Colocar Tony Blair e Kim Jong-un no mesmo balaio dizendo que as diferenças entre eles são meramente acidentais é dizer que na essência eles são ontologicamente iguais. A família Mesquita, do jornal O Estado de São Paulo, seria ontologicamente igual aos seus adversários do regime militar. Nos exemplos citados as diferenças (“acidentais”) seria classificadas como “posições extremadas” e “moderadas” de uma mesma essência.
A dificuldade aguarda quem renuncia ao dualismo e aceita a diversidade do mundo real. O sentimento de superioridade moral e intelectual também se perde. A base filosófica da crítica ao reducionismo dual não decorre de nenhuma tese sobre a crise do socialismo real. É uma posição filosófica sem a qual o diálogo se inviabiliza e é substituído pelo conflito. A desclassificação do outro, o uso de adjetivos como “estúpido” reflete a desconsideração da pluralidade mais ampla do que os o dualismo bem x mal.
A imunização cognitiva, lembrada por Thomas Samuel Kuhn (1922 – 1996), na obra “A Estrutura das revoluções científicas”, acomete pessoas inteligentes e bem informadas. O conhecimento também pode se tornar um obstáculo epistemológico, adverte Gaston Bachelard (1884 – 1962).

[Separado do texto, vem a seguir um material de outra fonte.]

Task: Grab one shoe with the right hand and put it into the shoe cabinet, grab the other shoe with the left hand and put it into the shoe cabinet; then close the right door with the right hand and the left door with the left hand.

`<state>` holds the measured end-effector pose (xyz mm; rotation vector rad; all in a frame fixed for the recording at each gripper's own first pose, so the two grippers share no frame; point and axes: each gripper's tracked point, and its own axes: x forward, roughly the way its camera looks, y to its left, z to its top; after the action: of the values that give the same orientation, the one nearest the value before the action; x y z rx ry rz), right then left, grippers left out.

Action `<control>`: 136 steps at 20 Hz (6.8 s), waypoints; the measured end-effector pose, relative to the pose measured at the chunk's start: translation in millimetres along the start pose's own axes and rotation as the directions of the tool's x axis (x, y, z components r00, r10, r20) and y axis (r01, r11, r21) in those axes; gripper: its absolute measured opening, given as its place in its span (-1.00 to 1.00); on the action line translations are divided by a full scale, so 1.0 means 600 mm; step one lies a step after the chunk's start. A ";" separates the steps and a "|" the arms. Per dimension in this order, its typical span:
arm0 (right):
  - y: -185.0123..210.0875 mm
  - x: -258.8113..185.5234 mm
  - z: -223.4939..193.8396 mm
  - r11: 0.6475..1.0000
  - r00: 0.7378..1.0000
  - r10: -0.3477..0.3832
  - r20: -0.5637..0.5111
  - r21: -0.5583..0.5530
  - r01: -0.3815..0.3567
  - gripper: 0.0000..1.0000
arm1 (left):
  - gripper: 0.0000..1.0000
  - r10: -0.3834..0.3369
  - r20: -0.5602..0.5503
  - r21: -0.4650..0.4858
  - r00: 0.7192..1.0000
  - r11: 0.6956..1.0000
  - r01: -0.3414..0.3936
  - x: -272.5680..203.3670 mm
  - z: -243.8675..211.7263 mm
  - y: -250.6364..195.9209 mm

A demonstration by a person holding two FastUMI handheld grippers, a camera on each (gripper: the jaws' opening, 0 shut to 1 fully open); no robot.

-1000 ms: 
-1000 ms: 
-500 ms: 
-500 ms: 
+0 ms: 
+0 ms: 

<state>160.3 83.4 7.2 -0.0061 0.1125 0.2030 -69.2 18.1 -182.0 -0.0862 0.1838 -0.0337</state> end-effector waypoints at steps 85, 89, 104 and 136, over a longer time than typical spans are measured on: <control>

Os imunizados contra a realidade e a razão desfrutam do prazer de explicar tudo com facilidade, comunicando-se com amplas parcelas da população sem muito esforço, sentindo-se sábios e virtuosos. Mas leva à intolerância, a erros graves, prejudica a paz social e o entendimento sem o qual não se constrói uma nação próspera e pacífica.